● Problem to solve
When you reach the line with "Could you kindly give the mask of the <item>green" in the data below, begin printing lines exactly, and stop once the line with "Could you kindly give the mask of the <item>black right robot" has been printed.

###

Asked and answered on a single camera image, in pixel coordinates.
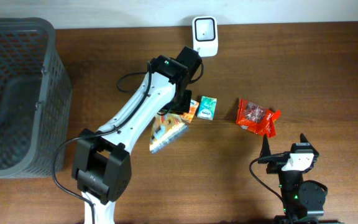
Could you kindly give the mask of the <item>yellow snack bag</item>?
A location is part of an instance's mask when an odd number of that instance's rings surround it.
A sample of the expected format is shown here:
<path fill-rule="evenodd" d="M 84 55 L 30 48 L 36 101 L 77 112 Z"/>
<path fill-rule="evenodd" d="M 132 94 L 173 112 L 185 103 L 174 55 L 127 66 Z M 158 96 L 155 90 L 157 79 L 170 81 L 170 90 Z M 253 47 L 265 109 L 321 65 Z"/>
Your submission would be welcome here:
<path fill-rule="evenodd" d="M 188 130 L 178 114 L 156 115 L 152 125 L 149 150 L 152 154 L 159 152 L 168 144 L 179 138 Z"/>

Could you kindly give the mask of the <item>orange tissue pack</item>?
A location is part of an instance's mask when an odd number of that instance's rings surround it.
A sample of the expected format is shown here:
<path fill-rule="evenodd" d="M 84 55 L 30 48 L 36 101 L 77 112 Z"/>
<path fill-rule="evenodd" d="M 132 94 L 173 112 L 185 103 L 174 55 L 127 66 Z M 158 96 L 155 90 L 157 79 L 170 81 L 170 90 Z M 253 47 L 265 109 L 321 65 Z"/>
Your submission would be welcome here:
<path fill-rule="evenodd" d="M 196 111 L 197 111 L 199 105 L 200 105 L 199 102 L 197 102 L 195 100 L 191 100 L 189 112 L 183 113 L 181 115 L 181 119 L 187 123 L 191 123 L 193 118 L 195 117 L 195 114 L 196 114 Z"/>

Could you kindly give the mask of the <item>green tissue pack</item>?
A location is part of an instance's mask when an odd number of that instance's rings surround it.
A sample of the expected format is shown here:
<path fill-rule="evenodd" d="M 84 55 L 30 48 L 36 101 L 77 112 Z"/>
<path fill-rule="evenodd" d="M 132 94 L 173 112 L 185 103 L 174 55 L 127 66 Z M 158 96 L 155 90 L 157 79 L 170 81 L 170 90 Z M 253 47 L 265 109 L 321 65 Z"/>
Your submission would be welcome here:
<path fill-rule="evenodd" d="M 213 120 L 216 109 L 216 98 L 202 96 L 198 108 L 198 118 Z"/>

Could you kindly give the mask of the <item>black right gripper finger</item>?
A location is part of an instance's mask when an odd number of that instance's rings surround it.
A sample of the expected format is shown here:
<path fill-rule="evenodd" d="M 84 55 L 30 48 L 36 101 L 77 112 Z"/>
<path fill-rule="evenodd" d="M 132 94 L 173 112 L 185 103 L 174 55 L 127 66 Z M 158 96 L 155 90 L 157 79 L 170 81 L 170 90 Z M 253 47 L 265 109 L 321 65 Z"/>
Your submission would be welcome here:
<path fill-rule="evenodd" d="M 271 155 L 271 151 L 270 151 L 270 146 L 269 146 L 269 139 L 268 139 L 267 135 L 264 134 L 263 141 L 262 141 L 262 148 L 260 151 L 260 157 L 266 157 L 266 156 L 270 156 L 270 155 Z"/>
<path fill-rule="evenodd" d="M 309 143 L 309 141 L 307 140 L 306 136 L 303 133 L 300 134 L 300 142 Z"/>

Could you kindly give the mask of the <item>red candy bag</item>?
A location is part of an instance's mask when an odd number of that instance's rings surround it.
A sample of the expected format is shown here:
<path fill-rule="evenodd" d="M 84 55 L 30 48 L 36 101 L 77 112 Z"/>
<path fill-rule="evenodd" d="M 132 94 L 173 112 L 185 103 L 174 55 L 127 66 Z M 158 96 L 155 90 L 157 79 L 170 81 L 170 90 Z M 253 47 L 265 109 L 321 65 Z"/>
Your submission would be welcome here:
<path fill-rule="evenodd" d="M 239 98 L 236 124 L 260 136 L 276 136 L 274 122 L 281 116 L 281 111 L 268 108 Z"/>

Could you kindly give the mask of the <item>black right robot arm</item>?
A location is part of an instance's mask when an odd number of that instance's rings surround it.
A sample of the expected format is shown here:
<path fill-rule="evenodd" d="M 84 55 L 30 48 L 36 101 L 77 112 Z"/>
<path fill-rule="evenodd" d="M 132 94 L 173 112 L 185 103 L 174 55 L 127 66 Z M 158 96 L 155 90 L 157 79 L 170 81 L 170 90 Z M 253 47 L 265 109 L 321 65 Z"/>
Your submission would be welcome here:
<path fill-rule="evenodd" d="M 324 215 L 328 188 L 317 181 L 303 179 L 318 157 L 319 152 L 304 134 L 289 151 L 279 154 L 270 152 L 268 137 L 264 136 L 257 162 L 267 164 L 266 173 L 278 175 L 283 203 L 284 214 L 275 216 L 274 223 L 318 223 L 318 218 Z"/>

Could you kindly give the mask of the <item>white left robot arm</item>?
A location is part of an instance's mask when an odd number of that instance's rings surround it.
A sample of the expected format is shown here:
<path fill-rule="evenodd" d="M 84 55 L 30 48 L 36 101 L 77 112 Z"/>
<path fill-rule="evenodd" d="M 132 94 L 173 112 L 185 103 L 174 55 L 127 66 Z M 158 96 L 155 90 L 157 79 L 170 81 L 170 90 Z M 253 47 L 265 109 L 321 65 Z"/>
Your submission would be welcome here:
<path fill-rule="evenodd" d="M 157 113 L 189 112 L 187 86 L 202 69 L 199 53 L 189 47 L 176 58 L 153 58 L 124 107 L 97 131 L 82 130 L 71 176 L 85 198 L 85 223 L 113 223 L 116 201 L 132 176 L 131 152 L 138 138 Z"/>

###

● Task solution
Could you kindly give the mask of the <item>green tissue pack</item>?
A location is part of an instance's mask when an odd number of that instance's rings surround it.
A sample of the expected format is shown here:
<path fill-rule="evenodd" d="M 84 55 L 30 48 L 36 101 L 77 112 Z"/>
<path fill-rule="evenodd" d="M 132 94 L 173 112 L 185 103 L 174 55 L 127 66 Z M 158 96 L 155 90 L 157 79 L 170 81 L 170 90 Z M 253 47 L 265 109 L 321 65 Z"/>
Your submission would be welcome here:
<path fill-rule="evenodd" d="M 213 120 L 216 109 L 216 98 L 202 96 L 198 108 L 198 118 Z"/>

Could you kindly give the mask of the <item>black right gripper finger</item>?
A location is part of an instance's mask when an odd number of that instance's rings surround it.
A sample of the expected format is shown here:
<path fill-rule="evenodd" d="M 84 55 L 30 48 L 36 101 L 77 112 Z"/>
<path fill-rule="evenodd" d="M 132 94 L 173 112 L 185 103 L 174 55 L 127 66 Z M 158 96 L 155 90 L 157 79 L 170 81 L 170 90 Z M 253 47 L 265 109 L 321 65 Z"/>
Your submission would be welcome here:
<path fill-rule="evenodd" d="M 271 155 L 271 151 L 270 151 L 270 146 L 269 146 L 269 139 L 268 139 L 267 135 L 264 134 L 263 141 L 262 141 L 262 148 L 260 151 L 260 157 L 266 157 L 266 156 L 270 156 L 270 155 Z"/>
<path fill-rule="evenodd" d="M 309 143 L 309 141 L 307 140 L 306 136 L 303 133 L 300 134 L 300 142 Z"/>

Could you kindly give the mask of the <item>red candy bag</item>?
A location is part of an instance's mask when an odd number of that instance's rings surround it.
A sample of the expected format is shown here:
<path fill-rule="evenodd" d="M 84 55 L 30 48 L 36 101 L 77 112 Z"/>
<path fill-rule="evenodd" d="M 132 94 L 173 112 L 185 103 L 174 55 L 127 66 Z M 158 96 L 155 90 L 157 79 L 170 81 L 170 90 Z M 253 47 L 265 109 L 321 65 Z"/>
Your submission would be welcome here:
<path fill-rule="evenodd" d="M 239 98 L 236 124 L 260 136 L 276 136 L 274 122 L 281 116 L 281 111 L 268 108 Z"/>

Could you kindly give the mask of the <item>black right robot arm</item>?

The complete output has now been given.